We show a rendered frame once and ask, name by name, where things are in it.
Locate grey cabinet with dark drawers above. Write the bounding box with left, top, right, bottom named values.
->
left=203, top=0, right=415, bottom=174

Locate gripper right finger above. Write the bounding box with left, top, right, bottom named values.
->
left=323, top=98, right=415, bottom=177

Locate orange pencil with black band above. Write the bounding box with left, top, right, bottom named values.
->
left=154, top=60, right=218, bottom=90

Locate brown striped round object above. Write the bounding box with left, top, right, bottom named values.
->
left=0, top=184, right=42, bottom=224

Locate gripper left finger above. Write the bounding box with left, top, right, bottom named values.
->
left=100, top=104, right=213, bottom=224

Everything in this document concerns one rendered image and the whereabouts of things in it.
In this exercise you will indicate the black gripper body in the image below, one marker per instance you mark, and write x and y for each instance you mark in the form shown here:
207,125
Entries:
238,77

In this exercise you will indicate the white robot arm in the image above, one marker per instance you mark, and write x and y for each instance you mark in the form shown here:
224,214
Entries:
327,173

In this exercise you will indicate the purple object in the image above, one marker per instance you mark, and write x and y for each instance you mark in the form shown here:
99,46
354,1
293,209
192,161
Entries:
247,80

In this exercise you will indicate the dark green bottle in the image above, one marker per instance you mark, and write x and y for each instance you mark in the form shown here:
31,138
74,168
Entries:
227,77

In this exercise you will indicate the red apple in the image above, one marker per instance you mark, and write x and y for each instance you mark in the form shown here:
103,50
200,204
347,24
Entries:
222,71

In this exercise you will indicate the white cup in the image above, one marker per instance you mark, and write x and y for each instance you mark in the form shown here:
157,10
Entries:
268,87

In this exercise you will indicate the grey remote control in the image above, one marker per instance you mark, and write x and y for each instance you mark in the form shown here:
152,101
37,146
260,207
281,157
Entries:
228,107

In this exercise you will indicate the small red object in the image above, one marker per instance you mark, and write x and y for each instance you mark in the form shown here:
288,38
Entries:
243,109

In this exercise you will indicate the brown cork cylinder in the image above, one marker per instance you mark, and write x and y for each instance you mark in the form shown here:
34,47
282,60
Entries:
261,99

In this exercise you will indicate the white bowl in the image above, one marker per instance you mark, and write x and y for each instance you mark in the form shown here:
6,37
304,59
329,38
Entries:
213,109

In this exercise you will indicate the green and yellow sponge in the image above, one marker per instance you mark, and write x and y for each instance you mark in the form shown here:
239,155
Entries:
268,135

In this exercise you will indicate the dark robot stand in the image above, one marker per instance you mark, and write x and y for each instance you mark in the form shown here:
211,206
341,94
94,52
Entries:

Your assignment — The required output is the complete set of records, reproduced exactly.

Output of the task —
We show a rendered frame once and ask, name by name, where things are in it.
Locate grey cabinet with dark drawers above. Write the bounding box with left, top, right, bottom named values.
->
left=203, top=0, right=415, bottom=174

Locate gripper right finger above. Write the bounding box with left, top, right, bottom named values.
->
left=323, top=98, right=415, bottom=177

Locate orange pencil with black band above. Write the bounding box with left, top, right, bottom named values.
->
left=154, top=60, right=218, bottom=90

Locate brown striped round object above. Write the bounding box with left, top, right, bottom named values.
->
left=0, top=184, right=42, bottom=224

Locate gripper left finger above. Write the bounding box with left, top, right, bottom named values.
->
left=100, top=104, right=213, bottom=224

Everything in this document concerns one rendered image and the whereabouts of things in it.
In this exercise you will indicate the black gripper body in the image below, one marker per instance you mark, and write x and y for each instance you mark in the form shown here:
207,125
Entries:
238,77

In this exercise you will indicate the white robot arm in the image above, one marker per instance you mark, and write x and y for each instance you mark in the form shown here:
224,214
Entries:
327,173

In this exercise you will indicate the purple object in the image above, one marker per instance you mark, and write x and y for each instance you mark in the form shown here:
99,46
354,1
293,209
192,161
Entries:
247,80

In this exercise you will indicate the dark green bottle in the image above, one marker per instance you mark, and write x and y for each instance you mark in the form shown here:
31,138
74,168
Entries:
227,77

In this exercise you will indicate the red apple in the image above, one marker per instance you mark, and write x and y for each instance you mark in the form shown here:
103,50
200,204
347,24
Entries:
222,71

In this exercise you will indicate the white cup in the image above, one marker per instance you mark, and write x and y for each instance you mark in the form shown here:
157,10
Entries:
268,87

In this exercise you will indicate the grey remote control in the image above, one marker per instance you mark, and write x and y for each instance you mark in the form shown here:
152,101
37,146
260,207
281,157
Entries:
228,107

In this exercise you will indicate the small red object in the image above, one marker per instance you mark, and write x and y for each instance you mark in the form shown here:
288,38
Entries:
243,109

In this exercise you will indicate the brown cork cylinder in the image above, one marker per instance you mark, and write x and y for each instance you mark in the form shown here:
34,47
282,60
Entries:
261,99

In this exercise you will indicate the white bowl in the image above, one marker per instance you mark, and write x and y for each instance you mark in the form shown here:
6,37
304,59
329,38
Entries:
213,109

In this exercise you will indicate the green and yellow sponge in the image above, one marker per instance you mark, and write x and y for each instance you mark in the form shown here:
239,155
Entries:
268,135

In this exercise you will indicate the dark robot stand in the image above, one marker per instance you mark, and write x and y for each instance you mark in the form shown here:
211,206
341,94
94,52
Entries:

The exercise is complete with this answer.